What he described then as a ‘medical and moral disaster’ came closer to reality this week as he said there is a ‘very substantial’ risk of hospital intensive care units being overwhelmed from the latest wave of coronavirus cases.
The letter was co-ordinated by the Medical Protection Society, and signed by the British Medical Association, Doctors’ Association UK, the Hospital Consultants and Specialists Association, the Royal College of Surgeons of Edinburgh, the British Association of Physicians of Indian Origin and Medical Defence Shield.
It read: ‘With the chief medical officers now determining that there is a material risk of the NHS being overwhelmed within weeks, our members are worried that not only do they face being put in this position but also that they could subsequently be vulnerable to a criminal investigation by the police.’
The bodies said current guidance for doctors treating Covid patients ‘neither provides nor claims to provide legal protection’.
There is widespread fear the NHS could be overwhelmed amid the latest wave of cases (Picture: REX)
They added: ‘It also does not consider Covid 19-specific factors such as if and when there are surges in demand for resources that temporarily exceed supply.
‘There is no national guidance, backed up by a clear statement of law, on when life sustaining treatment can be lawfully withheld or withdrawn from a patient in order for it to benefit a different patient, and if so under what conditions.

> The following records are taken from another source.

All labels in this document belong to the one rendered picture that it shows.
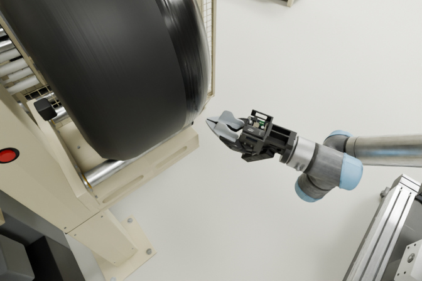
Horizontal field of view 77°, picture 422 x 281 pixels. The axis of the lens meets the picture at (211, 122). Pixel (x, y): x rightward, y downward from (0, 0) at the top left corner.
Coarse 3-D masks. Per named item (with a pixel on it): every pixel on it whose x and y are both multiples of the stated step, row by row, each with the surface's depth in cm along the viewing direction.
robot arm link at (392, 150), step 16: (336, 144) 70; (352, 144) 66; (368, 144) 63; (384, 144) 60; (400, 144) 57; (416, 144) 54; (368, 160) 63; (384, 160) 60; (400, 160) 57; (416, 160) 55
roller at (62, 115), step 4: (56, 108) 83; (60, 108) 83; (60, 112) 83; (64, 112) 83; (60, 116) 83; (64, 116) 84; (68, 116) 85; (52, 120) 84; (56, 120) 83; (60, 120) 84
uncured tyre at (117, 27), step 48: (0, 0) 37; (48, 0) 35; (96, 0) 37; (144, 0) 40; (192, 0) 47; (48, 48) 37; (96, 48) 38; (144, 48) 42; (192, 48) 47; (96, 96) 40; (144, 96) 45; (192, 96) 53; (96, 144) 49; (144, 144) 55
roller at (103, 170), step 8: (184, 128) 81; (160, 144) 78; (144, 152) 75; (112, 160) 71; (128, 160) 73; (96, 168) 70; (104, 168) 70; (112, 168) 71; (120, 168) 72; (88, 176) 68; (96, 176) 69; (104, 176) 70; (88, 184) 68; (96, 184) 70
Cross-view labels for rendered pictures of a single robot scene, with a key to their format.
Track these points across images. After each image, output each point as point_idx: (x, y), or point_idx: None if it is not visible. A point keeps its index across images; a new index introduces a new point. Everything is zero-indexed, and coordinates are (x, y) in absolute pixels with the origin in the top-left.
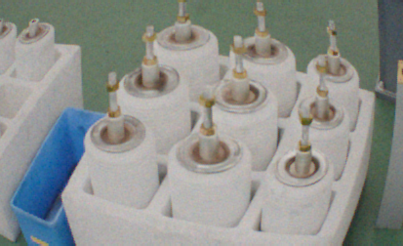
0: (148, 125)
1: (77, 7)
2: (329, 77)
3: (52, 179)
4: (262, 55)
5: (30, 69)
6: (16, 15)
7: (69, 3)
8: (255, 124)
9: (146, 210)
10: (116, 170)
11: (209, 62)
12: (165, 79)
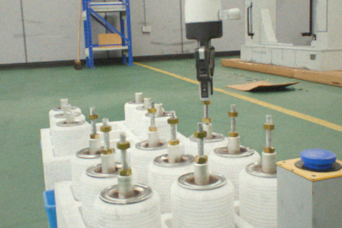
0: (135, 167)
1: (282, 158)
2: (250, 170)
3: None
4: (229, 153)
5: (146, 136)
6: (243, 145)
7: (281, 154)
8: (160, 175)
9: (76, 202)
10: (74, 168)
11: (207, 156)
12: (159, 146)
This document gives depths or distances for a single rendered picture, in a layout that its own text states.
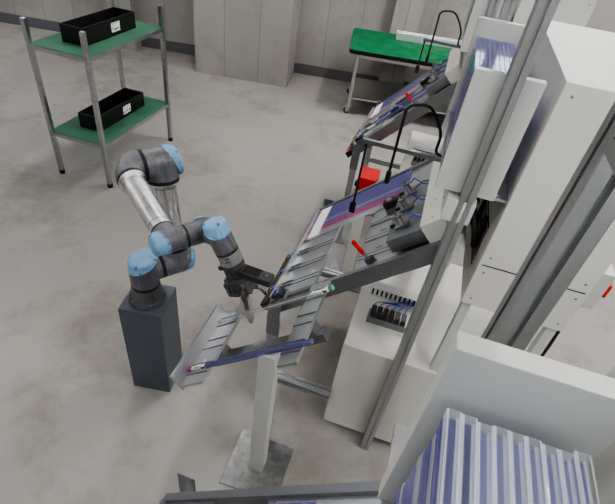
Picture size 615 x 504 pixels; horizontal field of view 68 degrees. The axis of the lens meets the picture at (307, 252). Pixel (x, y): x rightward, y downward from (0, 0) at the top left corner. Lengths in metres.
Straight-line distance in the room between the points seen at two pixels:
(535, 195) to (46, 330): 2.38
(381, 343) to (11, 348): 1.85
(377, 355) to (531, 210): 0.81
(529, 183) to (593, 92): 0.25
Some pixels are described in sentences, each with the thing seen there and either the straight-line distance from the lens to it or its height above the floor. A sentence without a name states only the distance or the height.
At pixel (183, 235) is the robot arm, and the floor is 1.11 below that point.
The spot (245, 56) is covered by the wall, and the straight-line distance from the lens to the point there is 5.75.
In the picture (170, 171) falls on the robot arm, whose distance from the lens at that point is 1.75.
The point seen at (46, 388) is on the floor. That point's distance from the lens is 2.56.
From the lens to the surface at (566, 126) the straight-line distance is 1.28.
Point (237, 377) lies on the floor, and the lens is 2.44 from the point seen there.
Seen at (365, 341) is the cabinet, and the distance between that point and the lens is 1.85.
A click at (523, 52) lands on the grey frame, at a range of 1.17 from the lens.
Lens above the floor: 2.02
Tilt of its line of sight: 40 degrees down
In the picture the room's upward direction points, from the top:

‘The first concern of a doctor is their patients and providing the highest standard of care at all times.
‘We do not believe it is right that healthcare professionals should suffer from the moral injury and long-term psychological damage that could result from having to make decisions on how limited resources are allocated, while at the same time being left vulnerable to the risk of prosecution for unlawful killing.’
Medical experts said the law should be temporary and apply to all decisions since the pandemic began (Picture: REX)
The letter stressed that emergency legislation should not place medics ‘above the law’ and should only apply to decisions ‘made in good faith’ and ‘in circumstances beyond their control and in compliance with relevant guidance’.
It called for a temporary law that applies retrospectively from the start of the coronavirus pandemic.
A January survey of around 2,420 Medical Protection Society members found that 61 per cent were worried about being investigated as a result of a clinical decision made in a high-pressure environment.
More than a third were concerned about being investigated after having to ‘withdraw or withhold life prolonging treatment due to capacity and resource constraints during the pandemic’.